Why do the powers-that-be feel it’s their job to protect everyone’s children?
I’m not talking about situations when the Law needs to intervene in criminal acts against children—physical violence in public spaces, kidnapping, physical abuse, and other such crimes.
What those questions relate to is the Importuning Law; specifically, importuning on a telecommunications device—soliciting sex on a computer from an underage person…
If you like to twist your mind around legalese here’s Ohio’s Importuning Law.
The most startling part of the law is where it says the “offender” is guilty “…whether or not the offender knows the age of the other person.”
This seems to mean that someone could be in an Internet chat room, believing the other person is 21 years old, and, if they’re only 14, the “offender” is guilty of a felony…
Sound twisted to you?
Also, police are permitted to pose as underage persons and entrap “offenders”. This has been challenged in court.
There are a great variety of opinions surrounding these situations. One example is on waspohio.org.
Here are those questions again, in a slightly different order:
When did the Law become our parents?
Why do the powers-that-be feel it’s their job to protect everyone’s children?
Why aren’t parents protecting their children?
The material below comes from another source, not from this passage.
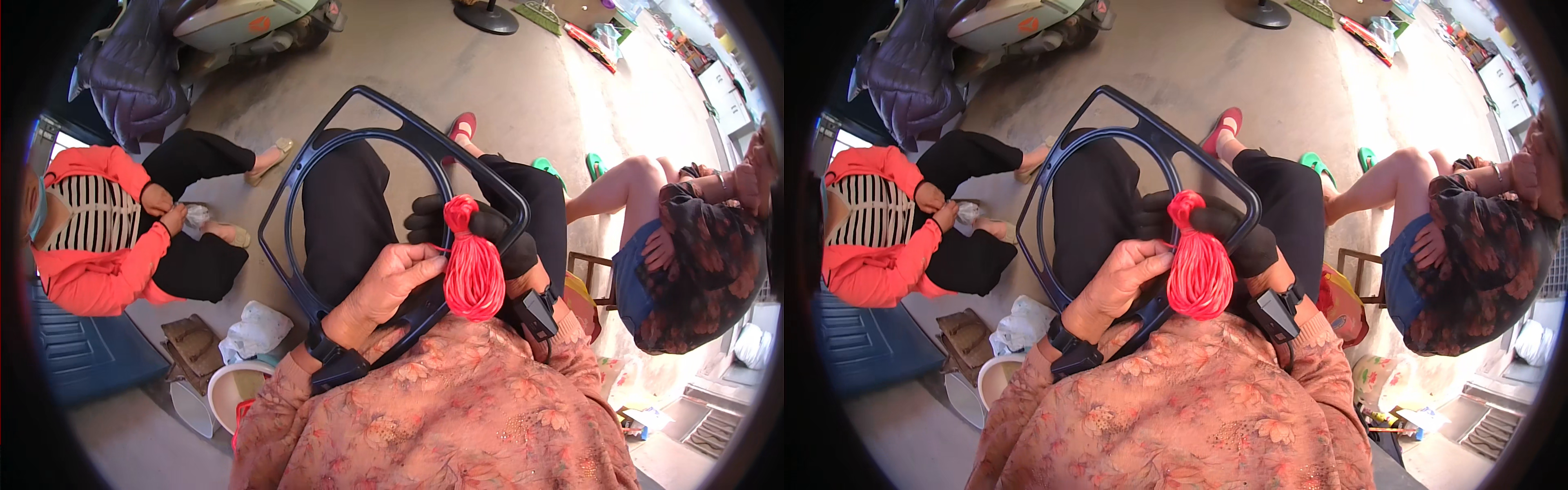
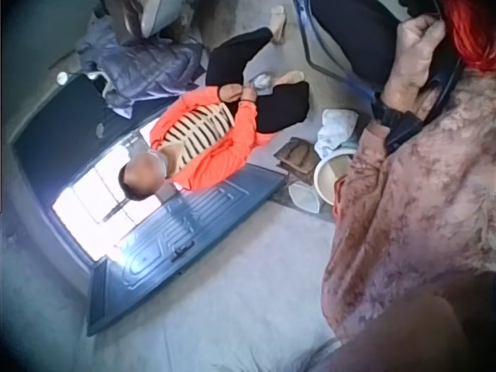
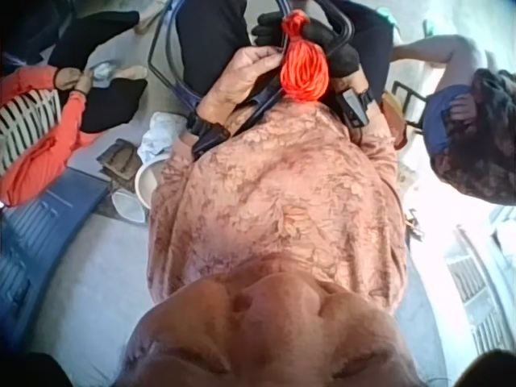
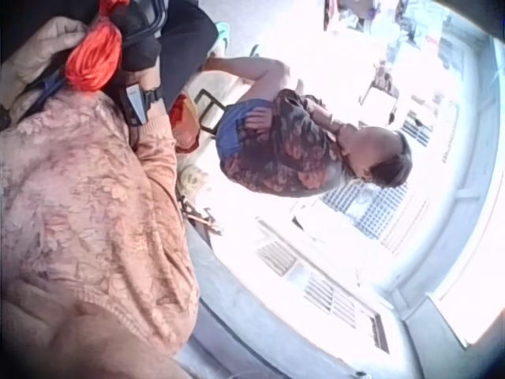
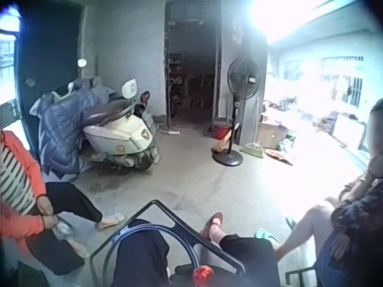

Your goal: Winding red string around a black plastic frame.

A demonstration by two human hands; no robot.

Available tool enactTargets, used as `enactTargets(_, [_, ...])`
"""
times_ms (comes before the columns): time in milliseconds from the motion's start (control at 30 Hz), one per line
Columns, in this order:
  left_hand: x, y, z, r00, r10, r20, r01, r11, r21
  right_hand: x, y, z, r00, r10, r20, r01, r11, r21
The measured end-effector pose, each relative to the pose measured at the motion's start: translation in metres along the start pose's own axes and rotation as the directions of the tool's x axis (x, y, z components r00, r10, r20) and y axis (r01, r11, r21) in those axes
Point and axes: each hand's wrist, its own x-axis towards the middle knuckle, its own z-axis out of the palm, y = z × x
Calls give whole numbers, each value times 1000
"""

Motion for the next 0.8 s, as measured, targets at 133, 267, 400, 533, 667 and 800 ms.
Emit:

I’d love to have your comments and I hope the comment section becomes a riot of conversation!
Spiritual Quote:
“…it should be recognized that the ultimate solution to the problems of humanity lies not in penalties and punishments, but rather in spiritual education and illumination. ‘Abdu’l-Bahá has written:
“It is incumbent upon human society to expend all its forces on the education of the people, and to copiously water men’s hearts with the sacred streams that pour down from the Realm of the All-Merciful, and to teach them the manners of Heaven and spiritual ways of life, until every member of the community of man will be schooled, refined, and exalted to such a degree of perfection that the very committing of a shameful act will seem in itself the direst infliction and most agonizing of punishments, and man will fly in terror and seek refuge in his God from the very idea of crime, as something far harsher and more grievous than the punishment assigned to it.”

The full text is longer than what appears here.